Walid al-Kubaisi was a Norwegian-Iraqi author, journalist, translator, film director and government scholar. He notably criticized Islamism in the documentary film Frihet, likhet og Det muslimske brorskap. He was an engineer by education.

Personal life and career

Al-Kubaisi was born in Baghdad, Iraq where he received a degree in engineering at the University of Baghdad. He emigrated from the country to Norway as a political refugee in 1981 owing to war. He regards himself as a "secular Muslim".
In addition to writing non-fiction books, he translated Arabic poetry to Norwegian: poems by Faisal Hashmi in 2008 and by Eftikhar Ismaeil in 2010.
He was nominated to the Brage Prize in 1996.
He wrote the script for the 2010 film Freedom, Equality, and the Muslim Brotherhood which he directed together with Per Christian Magnus.

Views

Al-Kubaisi argued that the hijab was a political uniform for the militant Islamist movement. He maintained, that if Islamists were to be successful in making the hijab synonymous with Islam, they would have achieved a victory in the West which they had not been able to accomplish in Muslim countries. He also claimed that the hijab was only created in the 1980s after Ayatollah Khomeini's Iranian revolution, and that it unlike national Islamic dresses like the burqa, is a dress exclusively created for the universal political Islamist movement.
He claimed that Tariq Ramadan was an Islamist, who "spoke with two tongues": smoothly and articulate in the West, yet purely Islamist in the Muslim community and the suburbs. He held that Ramadan sought to Islamize the West, but in a more patient manner than the likes of Osama bin Laden.
He believed that the Muslim Brotherhood was the "mother organization" for the world's Islamist political ideology.
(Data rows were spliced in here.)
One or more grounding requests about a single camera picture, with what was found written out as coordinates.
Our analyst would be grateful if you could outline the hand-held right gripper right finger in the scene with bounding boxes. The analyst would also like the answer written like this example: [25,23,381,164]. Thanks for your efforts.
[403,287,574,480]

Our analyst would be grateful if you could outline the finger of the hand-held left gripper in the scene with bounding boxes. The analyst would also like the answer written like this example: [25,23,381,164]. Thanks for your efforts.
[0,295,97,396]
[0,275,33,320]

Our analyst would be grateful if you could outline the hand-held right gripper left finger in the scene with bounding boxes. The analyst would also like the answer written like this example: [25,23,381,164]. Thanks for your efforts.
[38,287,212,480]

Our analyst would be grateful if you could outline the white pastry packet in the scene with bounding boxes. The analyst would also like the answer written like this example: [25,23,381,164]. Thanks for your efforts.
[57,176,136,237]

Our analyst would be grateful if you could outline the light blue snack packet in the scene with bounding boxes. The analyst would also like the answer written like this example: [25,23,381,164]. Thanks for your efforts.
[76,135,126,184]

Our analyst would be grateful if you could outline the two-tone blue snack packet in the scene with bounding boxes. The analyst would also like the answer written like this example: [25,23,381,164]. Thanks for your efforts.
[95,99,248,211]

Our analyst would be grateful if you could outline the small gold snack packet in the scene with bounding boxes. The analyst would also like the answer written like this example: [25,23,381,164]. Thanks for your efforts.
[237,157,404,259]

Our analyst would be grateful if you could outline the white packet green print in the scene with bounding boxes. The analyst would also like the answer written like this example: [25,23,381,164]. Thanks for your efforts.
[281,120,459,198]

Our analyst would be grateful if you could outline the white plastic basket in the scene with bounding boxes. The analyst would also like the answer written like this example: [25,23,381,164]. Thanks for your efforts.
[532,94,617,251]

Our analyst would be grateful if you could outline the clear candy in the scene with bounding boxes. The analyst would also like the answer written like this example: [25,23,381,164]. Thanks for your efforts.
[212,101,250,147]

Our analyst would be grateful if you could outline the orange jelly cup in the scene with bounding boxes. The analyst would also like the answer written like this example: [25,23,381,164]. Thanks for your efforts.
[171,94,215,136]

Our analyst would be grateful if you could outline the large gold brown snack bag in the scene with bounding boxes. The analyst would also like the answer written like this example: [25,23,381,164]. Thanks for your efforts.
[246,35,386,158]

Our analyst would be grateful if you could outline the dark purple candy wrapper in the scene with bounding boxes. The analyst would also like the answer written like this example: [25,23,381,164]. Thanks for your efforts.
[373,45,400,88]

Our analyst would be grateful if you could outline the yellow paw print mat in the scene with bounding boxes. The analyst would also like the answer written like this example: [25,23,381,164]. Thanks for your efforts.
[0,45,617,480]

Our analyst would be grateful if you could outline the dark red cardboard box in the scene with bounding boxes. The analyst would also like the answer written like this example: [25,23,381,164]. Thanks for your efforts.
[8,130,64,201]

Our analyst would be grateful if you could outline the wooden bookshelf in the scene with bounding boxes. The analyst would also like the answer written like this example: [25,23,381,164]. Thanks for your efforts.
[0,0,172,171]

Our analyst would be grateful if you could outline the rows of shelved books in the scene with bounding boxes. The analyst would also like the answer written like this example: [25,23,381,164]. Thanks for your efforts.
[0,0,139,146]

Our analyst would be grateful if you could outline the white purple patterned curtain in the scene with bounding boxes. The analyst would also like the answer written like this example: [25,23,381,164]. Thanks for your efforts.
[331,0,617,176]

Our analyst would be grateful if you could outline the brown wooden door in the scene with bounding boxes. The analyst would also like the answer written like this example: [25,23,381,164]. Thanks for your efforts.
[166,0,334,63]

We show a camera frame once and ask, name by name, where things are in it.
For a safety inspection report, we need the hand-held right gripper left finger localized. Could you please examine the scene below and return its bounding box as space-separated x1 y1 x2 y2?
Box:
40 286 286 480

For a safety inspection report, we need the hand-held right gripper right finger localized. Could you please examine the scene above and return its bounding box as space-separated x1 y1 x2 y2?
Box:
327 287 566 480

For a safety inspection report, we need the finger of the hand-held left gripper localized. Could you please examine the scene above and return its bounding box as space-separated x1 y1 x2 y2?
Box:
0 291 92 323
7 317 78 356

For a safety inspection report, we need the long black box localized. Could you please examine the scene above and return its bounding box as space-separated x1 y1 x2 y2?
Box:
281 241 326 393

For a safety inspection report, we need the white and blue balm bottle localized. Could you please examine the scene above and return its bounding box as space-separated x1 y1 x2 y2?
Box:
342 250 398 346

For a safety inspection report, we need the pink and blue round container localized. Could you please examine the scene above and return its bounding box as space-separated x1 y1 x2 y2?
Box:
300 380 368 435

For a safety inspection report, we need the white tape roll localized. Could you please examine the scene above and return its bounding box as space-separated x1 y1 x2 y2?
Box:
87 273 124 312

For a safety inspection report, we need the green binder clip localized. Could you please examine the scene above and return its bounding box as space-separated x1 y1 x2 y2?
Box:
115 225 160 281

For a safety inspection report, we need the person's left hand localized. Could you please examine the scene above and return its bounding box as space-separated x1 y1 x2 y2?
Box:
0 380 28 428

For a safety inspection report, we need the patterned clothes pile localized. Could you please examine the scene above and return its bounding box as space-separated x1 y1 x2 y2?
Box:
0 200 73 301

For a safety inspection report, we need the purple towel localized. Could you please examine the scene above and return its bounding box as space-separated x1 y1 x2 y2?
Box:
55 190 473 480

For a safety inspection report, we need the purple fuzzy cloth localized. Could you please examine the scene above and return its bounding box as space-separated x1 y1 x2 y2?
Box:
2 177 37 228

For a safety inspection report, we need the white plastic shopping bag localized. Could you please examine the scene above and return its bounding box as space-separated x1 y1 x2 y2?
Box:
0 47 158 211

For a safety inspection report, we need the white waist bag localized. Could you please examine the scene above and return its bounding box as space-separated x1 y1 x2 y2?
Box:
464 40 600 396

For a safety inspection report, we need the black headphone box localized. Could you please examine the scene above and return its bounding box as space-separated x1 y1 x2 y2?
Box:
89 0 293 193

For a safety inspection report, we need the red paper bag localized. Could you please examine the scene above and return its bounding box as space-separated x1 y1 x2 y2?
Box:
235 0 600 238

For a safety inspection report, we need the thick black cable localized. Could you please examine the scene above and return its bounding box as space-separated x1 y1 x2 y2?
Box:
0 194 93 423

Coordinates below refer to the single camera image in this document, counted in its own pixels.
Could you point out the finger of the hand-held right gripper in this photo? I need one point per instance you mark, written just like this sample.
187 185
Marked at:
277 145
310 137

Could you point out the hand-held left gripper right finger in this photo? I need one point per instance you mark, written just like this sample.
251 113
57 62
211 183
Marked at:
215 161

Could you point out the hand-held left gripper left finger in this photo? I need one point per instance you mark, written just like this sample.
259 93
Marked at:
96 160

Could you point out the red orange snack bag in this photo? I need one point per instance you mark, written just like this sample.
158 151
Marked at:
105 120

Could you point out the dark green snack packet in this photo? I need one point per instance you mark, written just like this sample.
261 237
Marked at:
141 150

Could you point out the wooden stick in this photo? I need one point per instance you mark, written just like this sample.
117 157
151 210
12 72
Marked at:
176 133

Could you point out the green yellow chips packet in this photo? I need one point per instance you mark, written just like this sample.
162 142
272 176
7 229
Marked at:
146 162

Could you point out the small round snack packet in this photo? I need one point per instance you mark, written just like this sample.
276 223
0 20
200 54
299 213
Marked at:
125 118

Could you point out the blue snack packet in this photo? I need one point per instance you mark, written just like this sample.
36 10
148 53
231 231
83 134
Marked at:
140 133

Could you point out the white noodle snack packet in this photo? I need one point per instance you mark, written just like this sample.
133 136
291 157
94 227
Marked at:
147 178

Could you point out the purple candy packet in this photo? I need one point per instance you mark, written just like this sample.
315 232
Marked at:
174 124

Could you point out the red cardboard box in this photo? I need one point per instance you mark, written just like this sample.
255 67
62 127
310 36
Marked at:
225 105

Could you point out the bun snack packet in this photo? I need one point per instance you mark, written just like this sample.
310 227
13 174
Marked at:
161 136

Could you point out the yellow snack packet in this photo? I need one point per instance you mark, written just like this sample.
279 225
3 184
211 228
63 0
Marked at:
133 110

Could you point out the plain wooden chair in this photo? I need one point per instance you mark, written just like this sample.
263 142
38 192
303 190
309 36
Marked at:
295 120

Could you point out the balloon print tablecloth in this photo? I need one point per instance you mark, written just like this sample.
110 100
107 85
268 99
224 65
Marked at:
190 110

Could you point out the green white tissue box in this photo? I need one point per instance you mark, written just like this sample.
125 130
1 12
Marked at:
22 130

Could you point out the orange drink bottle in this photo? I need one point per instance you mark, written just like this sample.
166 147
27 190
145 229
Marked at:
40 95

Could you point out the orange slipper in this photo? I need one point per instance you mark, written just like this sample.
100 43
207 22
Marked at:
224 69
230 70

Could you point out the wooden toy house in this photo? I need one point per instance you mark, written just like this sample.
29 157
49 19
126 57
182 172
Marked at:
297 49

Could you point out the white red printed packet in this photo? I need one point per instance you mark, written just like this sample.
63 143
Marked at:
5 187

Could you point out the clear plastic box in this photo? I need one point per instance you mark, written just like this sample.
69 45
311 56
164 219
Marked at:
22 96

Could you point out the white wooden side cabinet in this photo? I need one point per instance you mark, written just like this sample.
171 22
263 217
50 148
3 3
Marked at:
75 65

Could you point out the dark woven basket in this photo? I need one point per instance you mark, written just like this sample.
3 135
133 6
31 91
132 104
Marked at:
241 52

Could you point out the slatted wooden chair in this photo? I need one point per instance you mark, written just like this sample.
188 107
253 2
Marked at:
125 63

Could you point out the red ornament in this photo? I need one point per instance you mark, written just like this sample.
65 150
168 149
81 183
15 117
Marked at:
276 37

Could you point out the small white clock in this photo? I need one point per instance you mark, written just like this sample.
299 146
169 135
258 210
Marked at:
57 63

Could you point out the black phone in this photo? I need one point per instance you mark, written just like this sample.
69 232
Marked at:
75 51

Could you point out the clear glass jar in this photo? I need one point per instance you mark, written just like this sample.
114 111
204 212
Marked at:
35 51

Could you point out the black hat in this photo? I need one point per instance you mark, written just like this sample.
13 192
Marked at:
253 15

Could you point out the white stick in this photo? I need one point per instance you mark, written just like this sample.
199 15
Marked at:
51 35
He said that the Muslim Brotherhood had a plan to conquer Europe by the hijab, high birth rates and democracy; Islamists were exploiting Western democracy to reach their own anti-democratic goals. His 2010 documentary Frihet, likhet og det muslimske brorskap discussed this, in which he also interviewed several Arab intellectuals who espoused his views. He also claimed that notable Norwegian Muslims such as Mohammad Usman Rana, Lena Larsen and Basim Ghozlan represented the ideology of the Brotherhood in Norway, and that Abid Raja of the Norwegian Liberal Party was a "running boy" for Islamists.